------ Excerpted records
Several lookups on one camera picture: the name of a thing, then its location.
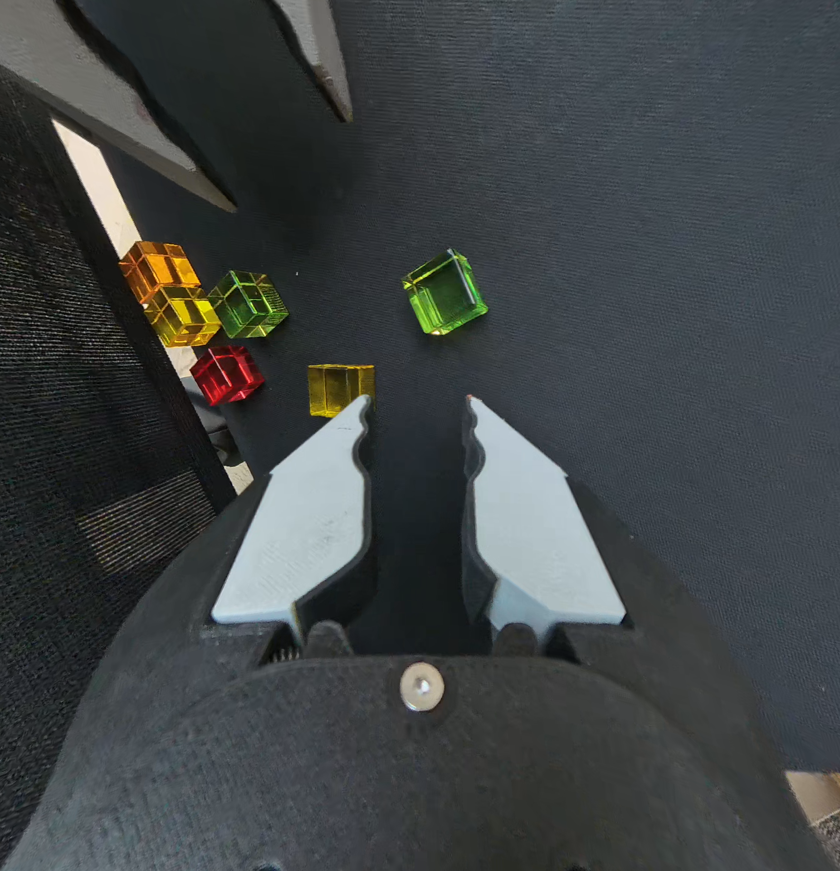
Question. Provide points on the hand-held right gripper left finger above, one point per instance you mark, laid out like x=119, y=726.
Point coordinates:
x=304, y=537

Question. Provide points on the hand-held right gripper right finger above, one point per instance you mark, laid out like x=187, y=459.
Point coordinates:
x=535, y=544

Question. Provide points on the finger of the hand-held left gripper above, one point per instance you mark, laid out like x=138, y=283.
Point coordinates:
x=66, y=81
x=318, y=34

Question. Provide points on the yellow transparent cube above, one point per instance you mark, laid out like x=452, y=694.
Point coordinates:
x=182, y=318
x=335, y=384

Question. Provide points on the red transparent cube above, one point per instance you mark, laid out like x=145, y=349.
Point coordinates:
x=226, y=374

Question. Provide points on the green transparent cube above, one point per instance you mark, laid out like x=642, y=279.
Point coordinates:
x=248, y=304
x=446, y=292

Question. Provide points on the orange transparent cube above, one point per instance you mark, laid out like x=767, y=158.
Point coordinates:
x=158, y=269
------------
#### [Work to complete]
When you copy the entries, keep every word exactly as it stands and drop any pictures.

#### [Answer to the problem]
Several lookups on one camera picture: the name of a thing, then its location.
Question. Provide points on the hand-held right gripper left finger above, one point per instance you mark, laid out like x=119, y=726.
Point coordinates:
x=304, y=537

Question. Provide points on the hand-held right gripper right finger above, one point per instance you mark, laid out like x=187, y=459.
Point coordinates:
x=535, y=544

Question. Provide points on the finger of the hand-held left gripper above, one point per instance you mark, laid out like x=138, y=283.
Point coordinates:
x=66, y=81
x=318, y=34

Question. Provide points on the yellow transparent cube above, one point per instance you mark, laid out like x=452, y=694.
Point coordinates:
x=182, y=318
x=335, y=384

Question. Provide points on the red transparent cube above, one point per instance you mark, laid out like x=145, y=349.
Point coordinates:
x=226, y=374

Question. Provide points on the green transparent cube above, one point per instance you mark, laid out like x=642, y=279.
Point coordinates:
x=248, y=304
x=446, y=292

Question. Provide points on the orange transparent cube above, one point per instance you mark, laid out like x=767, y=158.
Point coordinates:
x=158, y=269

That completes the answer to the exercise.